[Exercise goal]:
In this exercise, reproduce the whole listing exactly.

[Raw data]:
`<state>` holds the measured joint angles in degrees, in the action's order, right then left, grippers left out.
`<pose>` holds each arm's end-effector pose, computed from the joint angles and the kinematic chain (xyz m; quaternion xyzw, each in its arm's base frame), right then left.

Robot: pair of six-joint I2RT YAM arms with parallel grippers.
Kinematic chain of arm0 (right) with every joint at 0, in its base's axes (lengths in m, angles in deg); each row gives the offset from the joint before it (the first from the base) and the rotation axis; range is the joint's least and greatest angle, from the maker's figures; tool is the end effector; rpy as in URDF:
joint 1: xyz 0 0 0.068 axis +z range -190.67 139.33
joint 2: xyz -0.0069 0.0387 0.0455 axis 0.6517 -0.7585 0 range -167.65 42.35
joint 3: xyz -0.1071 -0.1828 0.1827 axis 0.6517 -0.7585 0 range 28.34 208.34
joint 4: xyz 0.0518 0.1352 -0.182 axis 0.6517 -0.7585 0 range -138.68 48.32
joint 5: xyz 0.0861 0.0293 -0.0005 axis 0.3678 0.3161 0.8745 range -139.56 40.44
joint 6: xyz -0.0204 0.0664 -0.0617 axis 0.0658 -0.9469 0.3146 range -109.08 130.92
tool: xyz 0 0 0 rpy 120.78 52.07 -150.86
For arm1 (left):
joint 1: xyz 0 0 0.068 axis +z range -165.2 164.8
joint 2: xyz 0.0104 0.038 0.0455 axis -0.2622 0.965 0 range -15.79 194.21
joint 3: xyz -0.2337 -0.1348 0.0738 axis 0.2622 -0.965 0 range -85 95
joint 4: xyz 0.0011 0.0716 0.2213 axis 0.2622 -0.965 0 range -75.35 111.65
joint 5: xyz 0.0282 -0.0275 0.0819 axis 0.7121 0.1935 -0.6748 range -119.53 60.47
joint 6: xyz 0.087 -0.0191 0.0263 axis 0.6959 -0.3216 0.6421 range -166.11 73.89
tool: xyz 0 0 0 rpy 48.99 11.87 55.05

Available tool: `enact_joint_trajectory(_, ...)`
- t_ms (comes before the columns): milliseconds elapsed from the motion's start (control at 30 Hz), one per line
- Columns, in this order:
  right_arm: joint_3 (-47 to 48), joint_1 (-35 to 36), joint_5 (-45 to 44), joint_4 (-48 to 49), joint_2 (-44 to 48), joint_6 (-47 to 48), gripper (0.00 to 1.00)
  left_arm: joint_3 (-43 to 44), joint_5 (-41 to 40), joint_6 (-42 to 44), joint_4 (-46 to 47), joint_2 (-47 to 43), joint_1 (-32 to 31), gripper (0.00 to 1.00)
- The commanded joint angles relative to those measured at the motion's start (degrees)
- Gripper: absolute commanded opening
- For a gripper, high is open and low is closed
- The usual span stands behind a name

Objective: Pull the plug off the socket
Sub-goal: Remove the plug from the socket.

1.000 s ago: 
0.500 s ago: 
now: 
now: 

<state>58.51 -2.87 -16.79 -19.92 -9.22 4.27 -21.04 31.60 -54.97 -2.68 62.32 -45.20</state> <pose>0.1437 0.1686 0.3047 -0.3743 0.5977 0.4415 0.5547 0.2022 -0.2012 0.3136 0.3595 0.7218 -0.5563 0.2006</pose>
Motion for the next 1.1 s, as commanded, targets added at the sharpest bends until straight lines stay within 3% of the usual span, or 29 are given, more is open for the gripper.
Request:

[Solution to this task]:
`<state>` holds the measured joint angles in degrees, in the action's order, right then left, grippers left out.
`<pose>` holds each arm's end-effector pose, computed from the joint angles and the kinematic chain (xyz m; quaternion xyzw, each in its arm's base frame), right then left.

Robot: pair of six-joint I2RT YAM arms with parallel grippers.
Kinematic chain of arm0 (right) with every joint at 0, in its base's axes (lengths in m, angles in deg); each row gives the offset from the joint before it (the first from the base) and the rotation axis; range is the joint's least and greatest angle, from the maker's figures; tool is the end effector; rpy as in URDF:
joint 1: xyz 0 0 0.068 axis +z range -190.67 139.33
joint 2: xyz -0.0069 0.0387 0.0455 axis 0.6517 -0.7585 0 range -167.65 42.35
joint 3: xyz -0.1071 -0.1828 0.1827 axis 0.6517 -0.7585 0 range 28.34 208.34
joint 4: xyz 0.0518 0.1352 -0.182 axis 0.6517 -0.7585 0 range -138.68 48.32
joint 5: xyz 0.0861 0.0293 -0.0005 axis 0.3678 0.3161 0.8745 range -139.56 40.44
joint 6: xyz -0.0204 0.0664 -0.0617 axis 0.0658 -0.9469 0.3146 range -109.08 130.92
tool: xyz 0 0 0 rpy 120.78 52.07 -150.86
For arm1 (left):
joint 1: xyz 0 0 0.068 axis +z range -165.2 164.8
joint 2: xyz 0.0104 0.038 0.0455 axis -0.2622 0.965 0 range -15.79 194.21
joint 3: xyz -0.2337 -0.1348 0.0738 axis 0.2622 -0.965 0 range -85 95
joint 4: xyz 0.0011 0.0716 0.2213 axis 0.2622 -0.965 0 range -75.35 111.65
joint 5: xyz 0.0282 -0.0275 0.0819 axis 0.7121 0.1935 -0.6748 range -119.53 60.47
joint 6: xyz 0.087 -0.0191 0.0263 axis 0.6959 -0.3216 0.6421 range -166.11 73.89
tool: xyz 0 0 0 rpy 48.99 11.87 55.05

Available tool: `enact_joint_trajectory(_, ...)`
- t_ms (comes before the columns): milliseconds elapsed from the motion's start (control at 30 Hz), one per line
- Columns, in this order:
  right_arm: joint_3 (-47 to 48), joint_1 (-35 to 36), joint_5 (-45 to 44), joint_4 (-48 to 49), joint_2 (-44 to 48), joint_6 (-47 to 48), gripper (0.00 to 1.00)
  left_arm: joint_3 (-43 to 44), joint_5 (-41 to 40), joint_6 (-42 to 44), joint_4 (-46 to 47), joint_2 (-47 to 43), joint_1 (-32 to 31), gripper (0.00 to 1.00)
- The commanded joint angles relative to those measured at the motion's start (degrees)
- Gripper: absolute commanded opening
- For a gripper, high is open and low is closed
- The usual span stands behind a name

Objective: Pull the plug off the socket
Sub-goal: Remove the plug from the socket.

1.000 s ago: 
0.500 s ago: 
now: 
now: 

<state>58.51 -2.87 -16.79 -19.92 -9.22 4.27 -21.04 31.60 -54.97 -2.68 62.32 -45.20</state> <pose>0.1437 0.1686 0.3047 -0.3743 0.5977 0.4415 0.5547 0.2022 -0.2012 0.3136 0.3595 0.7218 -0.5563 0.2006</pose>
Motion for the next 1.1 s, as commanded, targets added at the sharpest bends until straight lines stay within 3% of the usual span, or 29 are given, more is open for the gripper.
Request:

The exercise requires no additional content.